[[ PROVIDED RECORDS open ]]

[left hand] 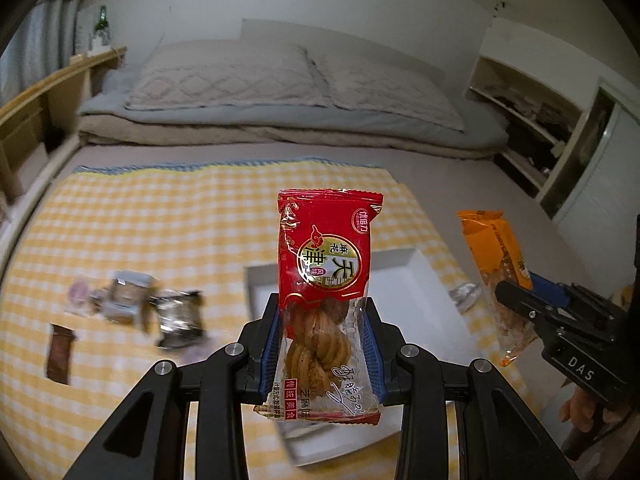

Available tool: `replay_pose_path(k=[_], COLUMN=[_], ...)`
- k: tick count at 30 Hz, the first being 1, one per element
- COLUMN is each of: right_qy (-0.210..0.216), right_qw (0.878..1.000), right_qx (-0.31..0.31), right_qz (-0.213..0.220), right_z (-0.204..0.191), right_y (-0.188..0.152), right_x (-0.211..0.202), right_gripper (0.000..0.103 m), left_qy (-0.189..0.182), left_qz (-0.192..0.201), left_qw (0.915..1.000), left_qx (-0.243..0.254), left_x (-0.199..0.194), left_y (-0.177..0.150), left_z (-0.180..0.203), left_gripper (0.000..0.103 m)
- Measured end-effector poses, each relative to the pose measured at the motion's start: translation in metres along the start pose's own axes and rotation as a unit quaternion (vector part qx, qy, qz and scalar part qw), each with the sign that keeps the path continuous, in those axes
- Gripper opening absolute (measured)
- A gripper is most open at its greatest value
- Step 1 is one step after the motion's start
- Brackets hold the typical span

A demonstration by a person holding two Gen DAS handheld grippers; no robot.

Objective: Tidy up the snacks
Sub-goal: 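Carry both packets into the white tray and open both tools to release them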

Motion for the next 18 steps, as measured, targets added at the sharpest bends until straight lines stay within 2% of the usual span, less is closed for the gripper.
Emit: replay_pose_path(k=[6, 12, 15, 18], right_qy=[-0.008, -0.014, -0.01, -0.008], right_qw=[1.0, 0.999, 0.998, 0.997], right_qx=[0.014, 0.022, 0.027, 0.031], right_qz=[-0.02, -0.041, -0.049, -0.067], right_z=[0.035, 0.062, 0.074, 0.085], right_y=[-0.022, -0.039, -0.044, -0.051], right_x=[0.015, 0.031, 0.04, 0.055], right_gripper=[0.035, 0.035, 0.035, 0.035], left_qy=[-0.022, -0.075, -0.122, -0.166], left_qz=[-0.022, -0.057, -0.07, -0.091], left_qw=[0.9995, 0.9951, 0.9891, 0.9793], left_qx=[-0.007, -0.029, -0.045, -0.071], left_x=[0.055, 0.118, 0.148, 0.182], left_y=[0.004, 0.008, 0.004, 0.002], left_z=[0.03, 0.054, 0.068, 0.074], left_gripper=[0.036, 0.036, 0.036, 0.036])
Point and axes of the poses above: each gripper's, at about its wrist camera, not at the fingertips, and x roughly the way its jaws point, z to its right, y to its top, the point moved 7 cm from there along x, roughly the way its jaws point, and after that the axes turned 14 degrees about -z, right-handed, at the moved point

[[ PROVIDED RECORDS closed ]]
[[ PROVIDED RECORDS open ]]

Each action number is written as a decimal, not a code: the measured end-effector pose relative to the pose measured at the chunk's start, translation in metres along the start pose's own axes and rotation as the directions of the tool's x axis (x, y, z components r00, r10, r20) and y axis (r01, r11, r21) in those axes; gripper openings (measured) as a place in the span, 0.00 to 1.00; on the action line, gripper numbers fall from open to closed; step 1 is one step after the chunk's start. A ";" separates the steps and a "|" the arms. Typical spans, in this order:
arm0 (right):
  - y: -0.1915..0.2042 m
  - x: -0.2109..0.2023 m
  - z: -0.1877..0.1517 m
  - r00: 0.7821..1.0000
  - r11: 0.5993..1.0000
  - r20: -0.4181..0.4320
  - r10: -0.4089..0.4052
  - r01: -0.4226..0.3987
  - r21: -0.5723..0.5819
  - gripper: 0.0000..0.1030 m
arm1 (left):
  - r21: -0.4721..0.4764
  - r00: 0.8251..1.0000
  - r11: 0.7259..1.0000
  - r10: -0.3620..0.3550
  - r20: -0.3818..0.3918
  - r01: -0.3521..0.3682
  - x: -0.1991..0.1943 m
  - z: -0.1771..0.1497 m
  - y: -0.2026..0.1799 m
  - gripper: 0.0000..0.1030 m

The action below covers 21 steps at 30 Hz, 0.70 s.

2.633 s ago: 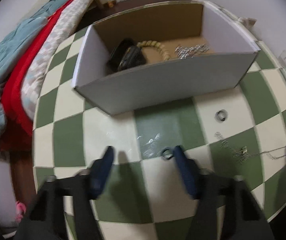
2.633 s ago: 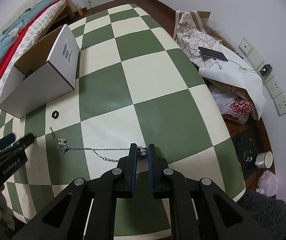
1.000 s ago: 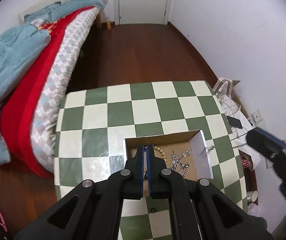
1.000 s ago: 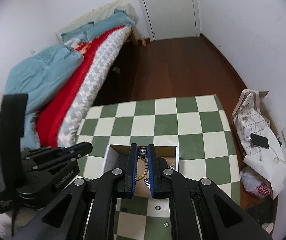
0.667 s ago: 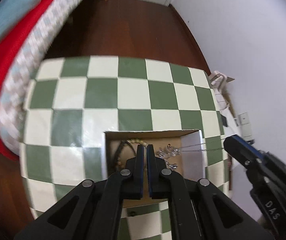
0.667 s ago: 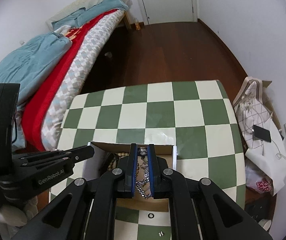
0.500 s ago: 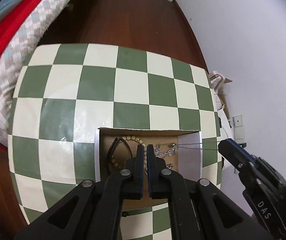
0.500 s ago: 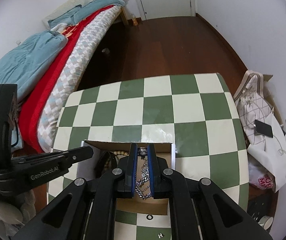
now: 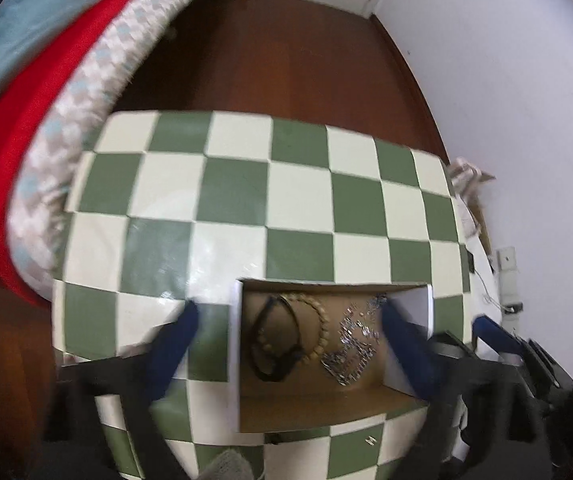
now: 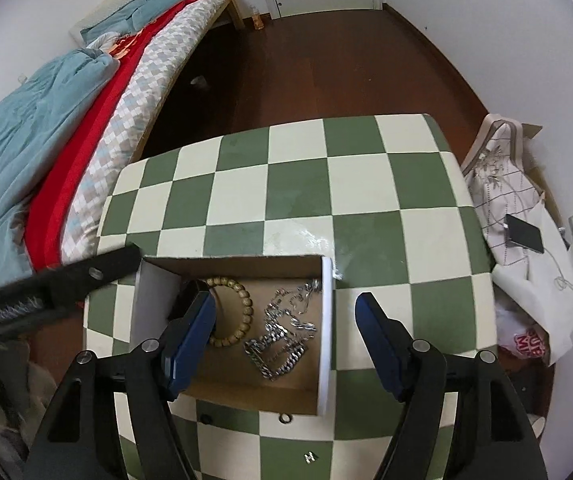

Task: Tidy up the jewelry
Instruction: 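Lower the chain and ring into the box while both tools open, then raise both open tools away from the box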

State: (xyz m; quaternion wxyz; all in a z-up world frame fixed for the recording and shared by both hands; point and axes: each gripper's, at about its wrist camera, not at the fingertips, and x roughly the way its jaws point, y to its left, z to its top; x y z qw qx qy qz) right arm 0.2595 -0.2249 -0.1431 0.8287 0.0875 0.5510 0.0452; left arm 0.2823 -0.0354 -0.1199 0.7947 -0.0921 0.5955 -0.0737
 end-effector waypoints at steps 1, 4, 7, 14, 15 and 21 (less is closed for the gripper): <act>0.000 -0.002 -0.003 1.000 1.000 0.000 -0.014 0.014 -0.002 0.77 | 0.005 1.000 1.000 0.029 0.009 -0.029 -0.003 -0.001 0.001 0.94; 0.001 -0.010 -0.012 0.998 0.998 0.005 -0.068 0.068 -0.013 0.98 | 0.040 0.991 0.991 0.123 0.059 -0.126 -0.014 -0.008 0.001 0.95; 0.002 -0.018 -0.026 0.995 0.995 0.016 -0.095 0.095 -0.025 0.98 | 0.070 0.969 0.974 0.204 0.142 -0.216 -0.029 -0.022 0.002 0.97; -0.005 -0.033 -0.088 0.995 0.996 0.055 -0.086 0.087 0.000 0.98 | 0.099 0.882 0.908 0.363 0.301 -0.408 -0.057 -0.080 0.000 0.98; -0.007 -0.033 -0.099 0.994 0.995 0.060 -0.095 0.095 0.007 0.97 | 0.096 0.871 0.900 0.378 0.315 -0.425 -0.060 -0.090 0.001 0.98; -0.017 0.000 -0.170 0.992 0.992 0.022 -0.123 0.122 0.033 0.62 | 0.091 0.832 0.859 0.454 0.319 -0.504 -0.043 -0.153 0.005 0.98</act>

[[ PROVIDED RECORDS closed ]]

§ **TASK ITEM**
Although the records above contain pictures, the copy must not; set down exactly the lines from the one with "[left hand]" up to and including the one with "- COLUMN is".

§ **ANSWER AREA**
[left hand] 

Available tool: `replay_pose_path(k=[_], COLUMN=[_], ...)`
- k: tick count at 30 Hz, the first being 1, one per element
- COLUMN is each of: right_qy (-0.210..0.216), right_qw (0.878..1.000), right_qx (-0.31..0.31), right_qz (-0.213..0.220), right_z (-0.204..0.191), right_y (-0.188..0.152), right_x (-0.211..0.202), right_gripper (0.000..0.103 m), left_qy (-0.189..0.182), left_qz (-0.192..0.201), left_qw (0.915..1.000), left_qx (-0.243..0.254), left_x (-0.199..0.194), left_y (-0.177..0.150), left_z (-0.180..0.203), left_gripper (0.000..0.103 m)

The output is complete as shown.